* _WHAT THE TASK ASKS_
Reproduce the entries shown below only from the line with "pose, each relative" down to the line with "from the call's", keeping both end lines and copying each one exactly.

* _AVAILABLE DATA_
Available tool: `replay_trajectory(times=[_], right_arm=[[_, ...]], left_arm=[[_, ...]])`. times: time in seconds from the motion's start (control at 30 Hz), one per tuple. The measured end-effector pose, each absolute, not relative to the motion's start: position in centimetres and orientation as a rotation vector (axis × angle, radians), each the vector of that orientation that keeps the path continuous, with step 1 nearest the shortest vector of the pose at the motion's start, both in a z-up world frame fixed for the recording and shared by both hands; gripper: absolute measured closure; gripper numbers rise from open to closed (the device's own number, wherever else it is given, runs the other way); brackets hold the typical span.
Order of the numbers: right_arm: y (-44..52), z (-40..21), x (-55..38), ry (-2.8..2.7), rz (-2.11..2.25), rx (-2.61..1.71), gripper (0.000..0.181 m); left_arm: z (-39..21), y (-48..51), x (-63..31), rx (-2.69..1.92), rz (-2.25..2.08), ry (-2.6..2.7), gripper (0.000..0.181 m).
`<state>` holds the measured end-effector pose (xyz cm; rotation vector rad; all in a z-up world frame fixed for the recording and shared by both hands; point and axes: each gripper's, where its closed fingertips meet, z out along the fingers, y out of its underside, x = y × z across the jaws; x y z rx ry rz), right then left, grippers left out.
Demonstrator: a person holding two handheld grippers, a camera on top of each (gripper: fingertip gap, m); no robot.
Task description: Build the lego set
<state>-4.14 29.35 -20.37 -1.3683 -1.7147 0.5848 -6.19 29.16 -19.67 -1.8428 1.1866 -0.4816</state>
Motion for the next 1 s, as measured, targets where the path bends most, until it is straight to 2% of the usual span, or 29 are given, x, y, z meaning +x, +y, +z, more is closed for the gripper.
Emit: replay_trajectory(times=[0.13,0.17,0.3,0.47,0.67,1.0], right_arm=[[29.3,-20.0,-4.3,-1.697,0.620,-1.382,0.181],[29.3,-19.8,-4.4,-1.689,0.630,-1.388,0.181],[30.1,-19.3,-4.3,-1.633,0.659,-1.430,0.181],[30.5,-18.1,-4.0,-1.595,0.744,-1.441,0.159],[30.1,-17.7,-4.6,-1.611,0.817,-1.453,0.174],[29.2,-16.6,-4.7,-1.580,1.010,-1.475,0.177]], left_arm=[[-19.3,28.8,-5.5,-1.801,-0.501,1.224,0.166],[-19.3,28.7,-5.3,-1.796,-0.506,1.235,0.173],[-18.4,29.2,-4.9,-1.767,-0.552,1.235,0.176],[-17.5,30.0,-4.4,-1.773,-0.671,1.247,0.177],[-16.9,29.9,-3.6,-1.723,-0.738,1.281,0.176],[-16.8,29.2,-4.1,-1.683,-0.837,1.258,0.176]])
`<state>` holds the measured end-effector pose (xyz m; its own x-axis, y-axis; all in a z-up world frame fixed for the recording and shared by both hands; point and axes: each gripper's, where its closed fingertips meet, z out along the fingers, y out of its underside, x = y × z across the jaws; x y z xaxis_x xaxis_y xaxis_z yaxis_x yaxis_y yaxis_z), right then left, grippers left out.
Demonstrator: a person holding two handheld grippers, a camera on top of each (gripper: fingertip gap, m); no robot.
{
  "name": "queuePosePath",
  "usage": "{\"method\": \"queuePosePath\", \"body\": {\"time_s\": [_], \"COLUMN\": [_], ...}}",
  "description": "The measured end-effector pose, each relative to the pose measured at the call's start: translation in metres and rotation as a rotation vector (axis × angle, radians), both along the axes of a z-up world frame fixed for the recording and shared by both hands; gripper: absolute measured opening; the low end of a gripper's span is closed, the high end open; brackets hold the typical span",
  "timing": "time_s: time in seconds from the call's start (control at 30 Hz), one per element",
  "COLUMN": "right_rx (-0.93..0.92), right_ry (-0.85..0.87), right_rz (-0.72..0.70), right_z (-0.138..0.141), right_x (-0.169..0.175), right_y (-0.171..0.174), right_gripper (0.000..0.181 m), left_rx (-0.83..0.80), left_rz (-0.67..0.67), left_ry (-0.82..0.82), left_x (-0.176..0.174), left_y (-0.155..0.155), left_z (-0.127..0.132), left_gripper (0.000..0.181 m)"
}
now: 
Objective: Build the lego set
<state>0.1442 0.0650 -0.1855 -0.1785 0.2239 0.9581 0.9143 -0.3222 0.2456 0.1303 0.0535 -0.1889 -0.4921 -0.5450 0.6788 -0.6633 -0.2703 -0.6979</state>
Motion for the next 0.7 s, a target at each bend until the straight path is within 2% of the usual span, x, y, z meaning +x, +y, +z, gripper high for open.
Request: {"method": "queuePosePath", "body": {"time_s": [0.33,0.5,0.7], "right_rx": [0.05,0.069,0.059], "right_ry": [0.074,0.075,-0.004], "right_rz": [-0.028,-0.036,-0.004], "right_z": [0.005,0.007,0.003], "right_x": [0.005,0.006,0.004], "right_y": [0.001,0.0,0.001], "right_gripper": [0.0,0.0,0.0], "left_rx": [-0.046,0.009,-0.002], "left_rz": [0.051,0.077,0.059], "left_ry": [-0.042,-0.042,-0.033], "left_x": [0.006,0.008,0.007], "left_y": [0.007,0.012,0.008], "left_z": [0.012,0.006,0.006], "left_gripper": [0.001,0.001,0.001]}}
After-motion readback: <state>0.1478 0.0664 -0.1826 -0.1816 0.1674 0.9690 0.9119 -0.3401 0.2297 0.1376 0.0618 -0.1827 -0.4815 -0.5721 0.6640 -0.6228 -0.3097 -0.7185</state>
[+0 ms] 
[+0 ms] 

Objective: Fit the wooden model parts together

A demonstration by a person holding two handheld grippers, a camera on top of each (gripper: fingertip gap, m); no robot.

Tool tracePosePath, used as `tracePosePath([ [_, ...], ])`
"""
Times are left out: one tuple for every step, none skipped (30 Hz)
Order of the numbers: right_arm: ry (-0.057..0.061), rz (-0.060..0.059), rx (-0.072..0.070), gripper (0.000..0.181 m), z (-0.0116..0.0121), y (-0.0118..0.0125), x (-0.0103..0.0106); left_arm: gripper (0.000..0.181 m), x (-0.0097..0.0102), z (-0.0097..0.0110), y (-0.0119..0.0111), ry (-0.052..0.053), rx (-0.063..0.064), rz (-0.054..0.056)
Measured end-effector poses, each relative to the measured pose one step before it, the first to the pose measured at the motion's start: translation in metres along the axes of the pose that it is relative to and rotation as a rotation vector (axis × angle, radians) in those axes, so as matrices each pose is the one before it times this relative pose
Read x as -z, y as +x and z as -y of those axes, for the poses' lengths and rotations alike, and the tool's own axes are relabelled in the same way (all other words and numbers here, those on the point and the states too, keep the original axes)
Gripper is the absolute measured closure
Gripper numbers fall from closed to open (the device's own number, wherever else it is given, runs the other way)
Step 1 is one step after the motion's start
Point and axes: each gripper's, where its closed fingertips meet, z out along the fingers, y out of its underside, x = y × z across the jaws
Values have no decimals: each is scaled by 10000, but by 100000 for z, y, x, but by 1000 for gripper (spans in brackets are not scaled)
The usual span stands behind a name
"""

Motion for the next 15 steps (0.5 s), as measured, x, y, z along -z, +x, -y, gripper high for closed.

* _THE ANSWER_
  "description": "The measured end-effector pose, each relative to the pose measured at the call's start: translation in metres and rotation as a rotation vector (axis × angle, radians), both along the axes of a z-up world frame fixed for the recording and shared by both hands; gripper: absolute measured opening; the low end of a gripper's span is closed, the high end open; brackets hold the typical span",
  "timing": "time_s: time in seconds from the call's start (control at 30 Hz), one per element",

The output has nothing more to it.